The Cloud Horizon

· 842 words · 4 minute read

This article was first published on Information Age, the original article is here. As of 2016, it’s yet to be seen if this if any of this is accurate, although a number of commentators are now talking about smaller more localised cloud provision perhaps ending up as the dominant model, we’ve seen the concepts of Fog and Edge computing becoming more tangible, and we’re certainly seeing specialised clouds appearing.


It’s no secret that the IT industry is in the process of a paradigm shift: the ongoing decline in tier-one hardware sales and the rise of on-demand computing.

What’s not so clear is how far the paradigm is going to shift – and where the industry is going in the long term.

Although many see competition and the inevitable consolidation of the current mass market model as the endgame for the cloud industry, it does not necessarily follow that biggest equals best in the still-emerging world of on-demand computing: this is just the beginning of the story for the cloud revolution.

The top end of the market is dominated by Amazon and Google, with Microsoft and IBM investing heavily to maintain momentum, all engaged in a race over pricing. Yet these major proprietary vendors are struggling to deliver solutions which sufficiently address many businesses’ needs.

For many organisations, the question of price is far from the most important issue around their transition to on-demand computing. Rather, businesses are facing operational and organisational problems that can’t be solved simply by adding a few 1,000 VMs provided by Amazon or Google.

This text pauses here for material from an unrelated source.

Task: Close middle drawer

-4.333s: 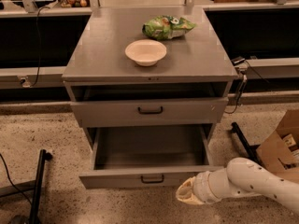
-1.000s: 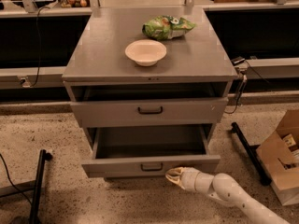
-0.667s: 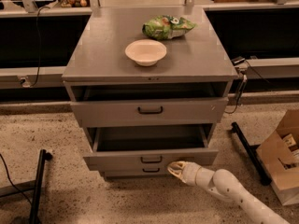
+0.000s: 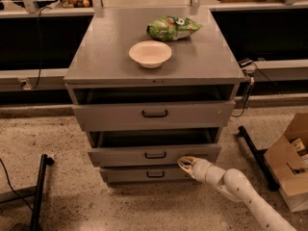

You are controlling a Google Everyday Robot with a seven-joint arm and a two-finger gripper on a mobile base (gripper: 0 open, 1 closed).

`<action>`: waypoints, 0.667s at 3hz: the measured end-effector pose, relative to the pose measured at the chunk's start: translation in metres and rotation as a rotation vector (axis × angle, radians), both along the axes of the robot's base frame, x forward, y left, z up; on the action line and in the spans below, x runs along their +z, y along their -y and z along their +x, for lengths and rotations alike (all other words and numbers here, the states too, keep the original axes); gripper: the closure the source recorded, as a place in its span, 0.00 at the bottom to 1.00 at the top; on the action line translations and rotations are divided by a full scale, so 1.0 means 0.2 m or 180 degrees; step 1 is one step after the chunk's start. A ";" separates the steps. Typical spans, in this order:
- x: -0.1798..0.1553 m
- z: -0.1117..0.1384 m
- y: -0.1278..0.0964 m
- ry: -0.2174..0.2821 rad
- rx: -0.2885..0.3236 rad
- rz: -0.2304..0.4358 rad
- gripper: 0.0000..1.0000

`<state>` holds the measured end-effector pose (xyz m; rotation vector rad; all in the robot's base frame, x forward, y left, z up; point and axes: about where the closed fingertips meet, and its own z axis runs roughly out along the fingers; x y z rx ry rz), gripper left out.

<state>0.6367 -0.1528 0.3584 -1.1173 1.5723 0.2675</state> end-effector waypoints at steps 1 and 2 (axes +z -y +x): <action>0.04 0.08 0.07 0.0043 -0.0080 0.0054 1.00; 0.08 0.13 0.15 0.0087 -0.0192 0.0151 1.00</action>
Offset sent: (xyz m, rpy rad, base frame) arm 0.0384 -0.0575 0.0251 0.0859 -0.0478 -0.1163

Consumers must now deal with crunching complex data sets, the exponential growth of storage requirements, access to growing amounts of data and the uncertain nature and size of workloads in the future.

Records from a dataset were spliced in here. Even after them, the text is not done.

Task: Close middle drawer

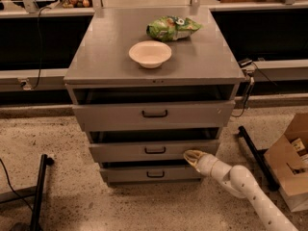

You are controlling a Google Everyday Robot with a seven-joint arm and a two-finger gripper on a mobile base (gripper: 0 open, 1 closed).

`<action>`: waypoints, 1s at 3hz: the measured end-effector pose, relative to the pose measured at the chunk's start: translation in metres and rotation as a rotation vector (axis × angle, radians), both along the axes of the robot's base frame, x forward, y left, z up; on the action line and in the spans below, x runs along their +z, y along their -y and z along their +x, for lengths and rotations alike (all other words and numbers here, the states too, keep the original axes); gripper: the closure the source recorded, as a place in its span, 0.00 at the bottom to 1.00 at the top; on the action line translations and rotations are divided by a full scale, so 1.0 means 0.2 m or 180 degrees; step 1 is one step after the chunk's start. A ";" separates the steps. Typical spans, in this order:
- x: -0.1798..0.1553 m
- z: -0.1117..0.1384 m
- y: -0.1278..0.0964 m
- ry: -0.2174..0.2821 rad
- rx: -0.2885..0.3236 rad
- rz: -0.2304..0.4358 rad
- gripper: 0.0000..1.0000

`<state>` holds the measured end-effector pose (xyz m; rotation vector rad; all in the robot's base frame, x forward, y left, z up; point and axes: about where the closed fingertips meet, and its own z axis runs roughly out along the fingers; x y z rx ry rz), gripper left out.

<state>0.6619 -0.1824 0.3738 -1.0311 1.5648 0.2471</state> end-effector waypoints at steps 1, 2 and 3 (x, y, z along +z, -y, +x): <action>0.01 0.03 0.07 0.0026 -0.0118 0.0098 1.00; 0.02 0.04 0.10 0.0030 -0.0206 0.0206 1.00; 0.04 -0.04 0.15 0.0019 -0.0321 0.0011 1.00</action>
Offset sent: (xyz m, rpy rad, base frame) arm 0.0083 -0.0353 0.0063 0.1033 -0.0113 -0.1071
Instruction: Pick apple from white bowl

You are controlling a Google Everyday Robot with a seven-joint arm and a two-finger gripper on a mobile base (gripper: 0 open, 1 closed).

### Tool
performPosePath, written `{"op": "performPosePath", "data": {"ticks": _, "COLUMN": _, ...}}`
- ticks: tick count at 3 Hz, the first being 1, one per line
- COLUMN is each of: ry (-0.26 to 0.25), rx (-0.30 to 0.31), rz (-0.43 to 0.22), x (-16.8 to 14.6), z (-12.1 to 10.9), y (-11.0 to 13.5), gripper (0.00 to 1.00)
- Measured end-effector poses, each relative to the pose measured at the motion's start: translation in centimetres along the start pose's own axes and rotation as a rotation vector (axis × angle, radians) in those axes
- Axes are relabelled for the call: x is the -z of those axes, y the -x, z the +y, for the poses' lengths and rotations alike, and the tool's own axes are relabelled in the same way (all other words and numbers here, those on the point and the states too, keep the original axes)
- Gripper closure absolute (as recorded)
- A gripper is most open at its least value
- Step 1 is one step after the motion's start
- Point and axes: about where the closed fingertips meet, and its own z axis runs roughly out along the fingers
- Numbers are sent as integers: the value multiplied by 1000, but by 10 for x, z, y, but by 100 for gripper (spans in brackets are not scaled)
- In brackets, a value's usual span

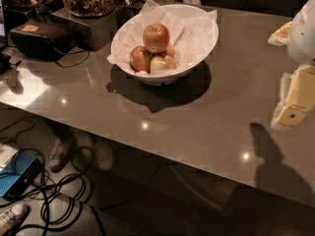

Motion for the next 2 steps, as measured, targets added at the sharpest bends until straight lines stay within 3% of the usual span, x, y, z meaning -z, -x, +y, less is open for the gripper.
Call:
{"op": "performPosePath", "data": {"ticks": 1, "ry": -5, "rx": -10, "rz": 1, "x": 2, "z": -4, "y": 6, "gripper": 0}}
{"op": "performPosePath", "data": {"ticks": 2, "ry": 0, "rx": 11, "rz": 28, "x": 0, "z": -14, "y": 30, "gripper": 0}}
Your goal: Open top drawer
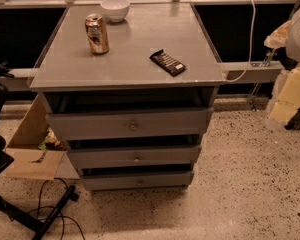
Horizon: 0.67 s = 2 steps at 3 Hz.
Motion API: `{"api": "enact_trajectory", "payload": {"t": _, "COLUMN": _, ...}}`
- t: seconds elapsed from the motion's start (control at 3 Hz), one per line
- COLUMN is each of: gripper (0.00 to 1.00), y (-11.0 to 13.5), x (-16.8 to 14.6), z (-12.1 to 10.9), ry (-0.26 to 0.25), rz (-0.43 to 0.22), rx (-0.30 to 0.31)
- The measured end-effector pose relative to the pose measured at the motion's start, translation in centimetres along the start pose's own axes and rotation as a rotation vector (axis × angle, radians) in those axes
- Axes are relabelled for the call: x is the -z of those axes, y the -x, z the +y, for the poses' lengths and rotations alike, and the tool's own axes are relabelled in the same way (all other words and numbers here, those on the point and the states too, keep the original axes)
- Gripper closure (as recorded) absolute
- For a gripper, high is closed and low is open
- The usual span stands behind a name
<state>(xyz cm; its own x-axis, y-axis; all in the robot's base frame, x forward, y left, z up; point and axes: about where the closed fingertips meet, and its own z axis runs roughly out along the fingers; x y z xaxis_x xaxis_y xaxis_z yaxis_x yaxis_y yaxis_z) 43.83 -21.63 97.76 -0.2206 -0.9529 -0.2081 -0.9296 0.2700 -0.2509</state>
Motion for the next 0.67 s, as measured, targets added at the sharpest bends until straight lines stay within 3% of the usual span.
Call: {"api": "enact_trajectory", "payload": {"t": 0.67, "gripper": 0.0, "y": 0.5, "x": -1.6, "z": -0.1, "ry": -0.01, "rz": 0.002, "rx": 0.012}}
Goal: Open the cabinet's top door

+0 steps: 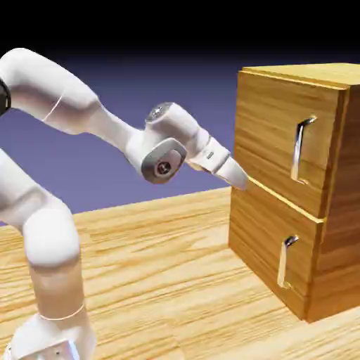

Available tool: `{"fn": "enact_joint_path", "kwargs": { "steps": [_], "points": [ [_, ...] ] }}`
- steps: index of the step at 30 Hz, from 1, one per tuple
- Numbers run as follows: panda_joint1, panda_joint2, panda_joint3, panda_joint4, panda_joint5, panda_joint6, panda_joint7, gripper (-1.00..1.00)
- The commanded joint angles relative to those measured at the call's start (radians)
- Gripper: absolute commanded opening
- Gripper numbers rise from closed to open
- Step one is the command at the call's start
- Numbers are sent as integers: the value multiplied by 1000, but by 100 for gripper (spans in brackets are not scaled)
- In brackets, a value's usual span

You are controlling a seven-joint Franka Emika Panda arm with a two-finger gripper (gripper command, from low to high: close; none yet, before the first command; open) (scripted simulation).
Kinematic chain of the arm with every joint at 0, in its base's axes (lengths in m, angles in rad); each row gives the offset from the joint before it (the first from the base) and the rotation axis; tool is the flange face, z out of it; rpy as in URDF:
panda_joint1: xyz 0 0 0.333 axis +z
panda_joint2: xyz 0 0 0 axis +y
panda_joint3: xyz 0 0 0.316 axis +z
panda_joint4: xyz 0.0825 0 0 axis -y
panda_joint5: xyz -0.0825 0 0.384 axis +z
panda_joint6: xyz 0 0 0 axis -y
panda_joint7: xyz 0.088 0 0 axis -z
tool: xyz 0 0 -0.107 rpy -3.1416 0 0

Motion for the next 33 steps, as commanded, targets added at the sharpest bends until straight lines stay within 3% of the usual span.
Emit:
{"fn": "enact_joint_path", "kwargs": {
  "steps": [1,33],
  "points": [
    [16,-8,-18,7,-44,-3,30,100],
    [515,-257,-591,216,-1435,-103,982,100]
  ]
}}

As the problem of space increases, as it is doing in many industries which were not traditionally large-scale consumers of IT, the cost implications of the traditional vendor approach is a huge burden on organisations already struggling to provide services to their users within constrained budgets.

Businesses are essentially “locked in” to systems which are unable to adapt to rapidly changing digital environments. They are desperate to break the linear relationship between cost and scale.

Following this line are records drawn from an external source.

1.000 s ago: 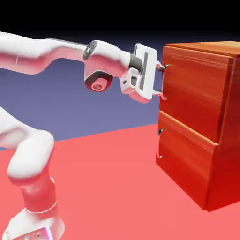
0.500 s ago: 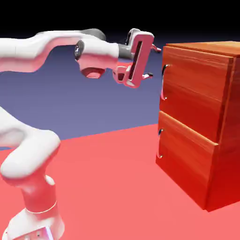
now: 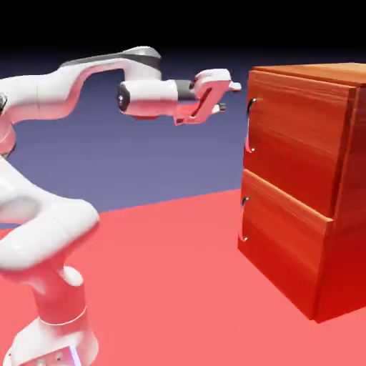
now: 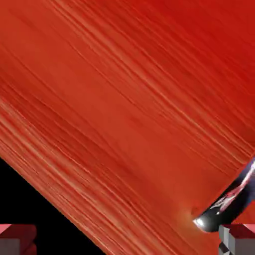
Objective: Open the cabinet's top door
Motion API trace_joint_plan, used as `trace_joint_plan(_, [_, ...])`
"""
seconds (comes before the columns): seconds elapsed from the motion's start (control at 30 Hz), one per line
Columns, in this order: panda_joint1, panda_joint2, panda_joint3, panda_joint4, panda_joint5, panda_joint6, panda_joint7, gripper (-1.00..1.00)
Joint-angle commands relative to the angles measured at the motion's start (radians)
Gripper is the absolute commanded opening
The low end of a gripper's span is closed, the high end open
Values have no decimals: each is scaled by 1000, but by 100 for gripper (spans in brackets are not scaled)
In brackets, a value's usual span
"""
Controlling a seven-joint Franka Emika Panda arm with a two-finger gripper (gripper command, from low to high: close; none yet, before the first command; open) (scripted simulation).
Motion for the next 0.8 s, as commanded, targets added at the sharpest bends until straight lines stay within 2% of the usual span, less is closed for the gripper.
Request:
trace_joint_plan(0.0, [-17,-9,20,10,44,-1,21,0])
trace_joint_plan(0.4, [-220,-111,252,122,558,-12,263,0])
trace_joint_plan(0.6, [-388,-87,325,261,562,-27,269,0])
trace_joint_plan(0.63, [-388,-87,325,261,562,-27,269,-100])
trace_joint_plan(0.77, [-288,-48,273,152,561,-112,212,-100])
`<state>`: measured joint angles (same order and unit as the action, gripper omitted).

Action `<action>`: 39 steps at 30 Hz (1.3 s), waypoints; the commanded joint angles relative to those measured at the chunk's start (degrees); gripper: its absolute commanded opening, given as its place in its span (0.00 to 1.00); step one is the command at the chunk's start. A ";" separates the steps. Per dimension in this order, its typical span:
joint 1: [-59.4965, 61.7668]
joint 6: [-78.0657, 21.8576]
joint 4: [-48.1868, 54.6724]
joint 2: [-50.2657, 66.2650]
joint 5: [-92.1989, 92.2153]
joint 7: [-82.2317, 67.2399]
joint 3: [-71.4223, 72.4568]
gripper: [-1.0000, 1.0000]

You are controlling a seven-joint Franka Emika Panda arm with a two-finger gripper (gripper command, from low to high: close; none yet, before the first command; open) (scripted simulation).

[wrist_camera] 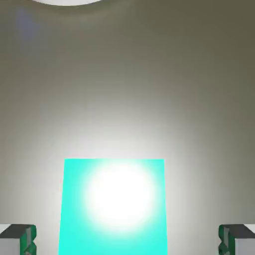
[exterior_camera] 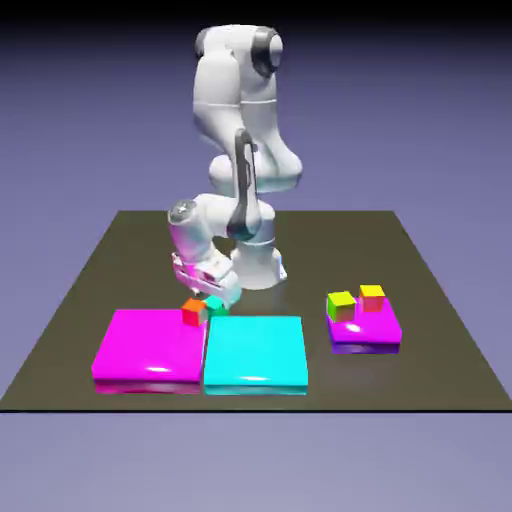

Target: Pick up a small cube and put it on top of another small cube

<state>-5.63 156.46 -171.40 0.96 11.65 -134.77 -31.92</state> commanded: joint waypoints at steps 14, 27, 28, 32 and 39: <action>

There are also strong reasons why using multi-national cloud providers is simply not an option. There may be security or regulatory issues, issues around data ingress and egress, or specific requirements concerning connectivity or latency. These reasons are strengthened by the ongoing emergence of information about surveillance programs.

There is, therefore, an emerging demand for smaller, nimbler providers in the cloud computing space who are able to develop a very specific set of tools, people and approaches and which understand the individual problems companies are facing and offer the tailored solutions required.

Some of these issues are industry specific. Clouds designed for the broadcast media sector, for example, will have very different characteristics to those designed for academic research, and both will differ from the requirements of local and national government.

These more specialised clouds will offer targeted software configurations, designed for their particular vertical market, and may also have very specific hardware characteristics.

This has already started with the deployment of GPU-based hardware, and the trend will continue into ARM-based platforms and more specialised hardware like FPGAs.

This specialisation will also extend to the network layer, with different requirements for interconnectivity and routing, and for latency and throughput.

As data volumes continue to grow exponentially, physical proximity to storage or, in the case of the as-yet-unclear demands of the Internet of Things, the creators of the data could be a key requirement for many regions and industries.

This naturally leads to a requirement for highly localised regional cloud providers. The emergence of such players will naturally address security concerns around storing large volumes of data in a single location and compliance issues about data residency.

The drivers to the cloud are not only strategic. Applications will also become naturalised to the distributed environment, becoming massively parallelised through use of eventual consistency and their ability to work around failure states.

This will undoubtedly lead to cloud brokerage emerging as the standard abstraction layer, with workloads automatically and dynamically allocated across many different physical cloud platforms depending on customer-definable characteristics.

Cost will undoubtedly be one of these, but performance will also be key and is very dependent on the type of workload.

Federation like this depends on interoperability, the sharing of space and power, and open standards like those around Openstack will be the key to participating in these emerging markets.

In this new federated world, there is space for agile, cooperative service providers to offer a new kind of collaborative relationship with customers which crosses the traditional boundaries of service provision and consulting.

The Googles and Amazons of the cloud world may bet on price, but these players are betting on new ways of working based on mutual trust and an ambition to push the boundaries of both the traditional customer-supplier relationship, and the capabilities of the technology in order to deliver tailored solutions to complex problems.